Safety, pharmacokinetic and dosimetry evaluation of the proposed thrombus imaging agent 99mTc-DI-DD-3B6/22-80B3 Fab'.

PURPOSE: (99m)Tc-DI-DD-3B6/22-80B3 (Thromboview, hereafter abbreviated to (99m)Tc-DI-80B3 Fab') is a humanised, radiolabelled monoclonal antibody Fab' fragment with high affinity and specificity for the D-dimer domain of cross-linked fibrin. The purpose of this study was to evaluate the safety, pharmacokinetics and dosimetry of four increasing doses of (99m)Tc-DI-80B3 Fab' in healthy volunteers.
METHODS: Thirty-two healthy volunteers (18-70 years; 16 male, 16 female) received a single intravenous injection of 0.5, 1.0, 2.0 or 4.0 mg of (99m)Tc-DI-80B3 Fab'. Safety outcomes (vital signs, electrocardiography, haematology, biochemistry, adverse events and development of human anti-human antibodies) were assessed up to 30 days post injection. Blood and urine samples were collected up to 48 h post injection. Gamma camera images were acquired at 0.5, 1, 2, 4, 6 and 24 h post injection. Dosimetry was performed using standard MIRD methodology.

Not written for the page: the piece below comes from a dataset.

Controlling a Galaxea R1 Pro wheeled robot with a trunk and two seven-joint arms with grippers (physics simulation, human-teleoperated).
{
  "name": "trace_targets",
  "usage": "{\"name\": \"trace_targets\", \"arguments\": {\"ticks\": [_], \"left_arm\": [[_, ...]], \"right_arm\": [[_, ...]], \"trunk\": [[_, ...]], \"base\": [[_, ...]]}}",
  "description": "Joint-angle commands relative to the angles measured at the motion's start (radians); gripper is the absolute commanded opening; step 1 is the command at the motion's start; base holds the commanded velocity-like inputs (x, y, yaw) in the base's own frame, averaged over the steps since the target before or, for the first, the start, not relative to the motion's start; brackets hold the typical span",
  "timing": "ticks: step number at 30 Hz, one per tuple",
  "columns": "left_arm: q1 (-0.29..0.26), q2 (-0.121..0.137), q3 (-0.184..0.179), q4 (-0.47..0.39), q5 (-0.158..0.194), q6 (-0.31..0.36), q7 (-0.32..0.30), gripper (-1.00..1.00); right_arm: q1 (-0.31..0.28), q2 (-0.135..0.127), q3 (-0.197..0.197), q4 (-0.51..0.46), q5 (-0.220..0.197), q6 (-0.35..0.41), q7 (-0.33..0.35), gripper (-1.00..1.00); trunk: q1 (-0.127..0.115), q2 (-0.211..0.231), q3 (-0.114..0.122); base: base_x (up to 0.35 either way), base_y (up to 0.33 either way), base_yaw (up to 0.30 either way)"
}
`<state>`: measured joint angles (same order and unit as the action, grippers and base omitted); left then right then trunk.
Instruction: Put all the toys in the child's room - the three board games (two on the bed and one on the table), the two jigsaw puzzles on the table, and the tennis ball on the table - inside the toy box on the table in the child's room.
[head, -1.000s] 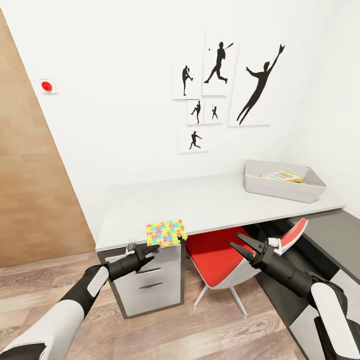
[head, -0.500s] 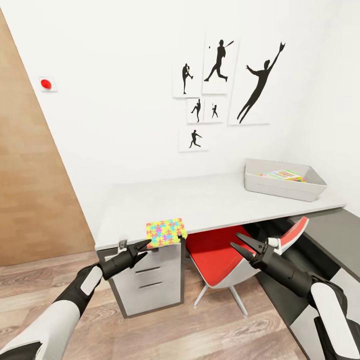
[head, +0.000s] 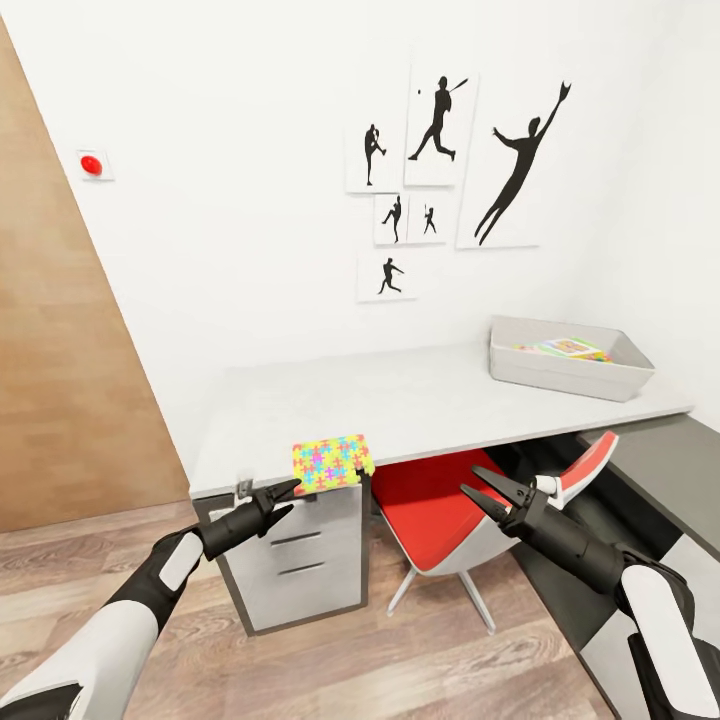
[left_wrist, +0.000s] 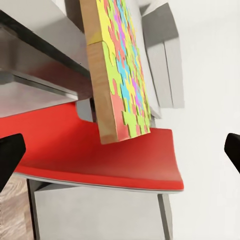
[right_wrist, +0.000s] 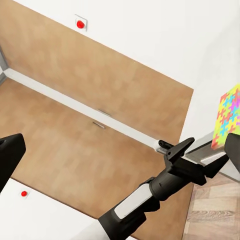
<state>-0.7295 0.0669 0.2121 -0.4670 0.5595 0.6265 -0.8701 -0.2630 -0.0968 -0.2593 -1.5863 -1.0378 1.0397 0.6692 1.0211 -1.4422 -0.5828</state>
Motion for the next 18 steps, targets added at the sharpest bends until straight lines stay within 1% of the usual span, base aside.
{"name": "trace_targets", "arguments": {"ticks": [1, 3, 15, 18], "left_arm": [[-0.001, 0.000, 0.002, 0.000, 0.003, 0.007, -0.001, 1.00], [-0.001, 0.000, 0.002, 0.001, 0.003, 0.007, -0.001, 1.00], [-0.001, -0.001, 0.002, 0.001, 0.003, 0.007, -0.001, 1.00], [-0.001, -0.001, 0.002, 0.001, 0.003, 0.007, 0.000, 1.00]], "right_arm": [[-0.001, 0.000, -0.001, 0.000, 0.004, 0.005, 0.006, 1.00], [-0.001, 0.000, -0.001, 0.000, 0.004, 0.005, 0.006, 1.00], [-0.001, 0.000, 0.000, 0.000, 0.004, 0.005, 0.006, 1.00], [-0.001, 0.000, 0.000, 0.000, 0.004, 0.005, 0.006, 1.00]], "trunk": [[0.004, -0.008, -0.004], [0.012, -0.022, -0.010], [0.012, -0.022, -0.010], [0.023, -0.043, -0.020]], "base": [[0.000, 0.000, 0.000], [0.000, 0.000, 0.000], [0.000, 0.000, 0.000], [0.000, 0.000, 0.000]]}}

RESULTS: No adverse events considered to be drug related were observed. Human anti-human antibody was not detectable in any subject during the follow-up period. (99m)Tc-DI-80B3 Fab' had a rapid initial plasma clearance (t (1/2)alpha=1 h). The pharmacokinetic profile of the Fab' fragment was generally linear across the four dose cohorts. By 24 h, 30-35% of the administered radioactivity appeared in the urine. There was marked renal accumulation with time, but no specific uptake was identified within other normal tissues. The effective dose was 9 mSv/750 MBq.
CONCLUSIONS: (99m)Tc-DI-80B3 Fab' is well tolerated, is rapidly cleared and exhibits clinically acceptable dosimetry-characteristics well suited to a potential thrombus imaging agent.